On the Detection Time of a Primary Network Using Fusion Rules in a Cognitive WLAN Network

In this paper, we are interested in a cognitive secondary wireless local area network (WLAN) which operates in the same or overlapping spectrum and coverage with a primary wireless network. The protection of primary network is quantified by the detection time, which defines the number of superframes required for the secondary network to recognize the re-appearance of the primary network. We obtain the mean and distribution of the detection time of the primary network using the cognitive WLAN, which has an access point (AP) and a number of stations, either sleeping or active. All of these stations are within the detection coverage of the base station (BS) of the primary network. If the BS of the primary network becomes active, the WLAN must be able to detect this activity and vacates the channel within certain amount of time.
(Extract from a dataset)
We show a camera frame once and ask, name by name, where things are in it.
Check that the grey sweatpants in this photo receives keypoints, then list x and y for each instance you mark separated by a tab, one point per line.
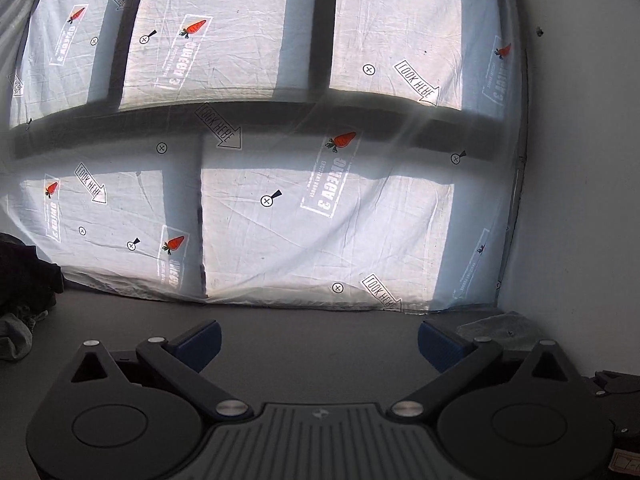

The mean probability of detection of the BS by each station is modeled as a function of the distance between the BS and the station within the coverage of the AP. Three fusion rules, including OR-fusion rule, AND-fusion rule and Majority rule, are used by the WLAN AP to fuse the sensing results obtained by the active WLAN stations. The mean and the distribution of the detection time of the primary network are derived by generically modeling the detection time by an absorbing discrete time Markov chain. The tradeoffs among different fusions rules and the distance between the BS and AP are investigated.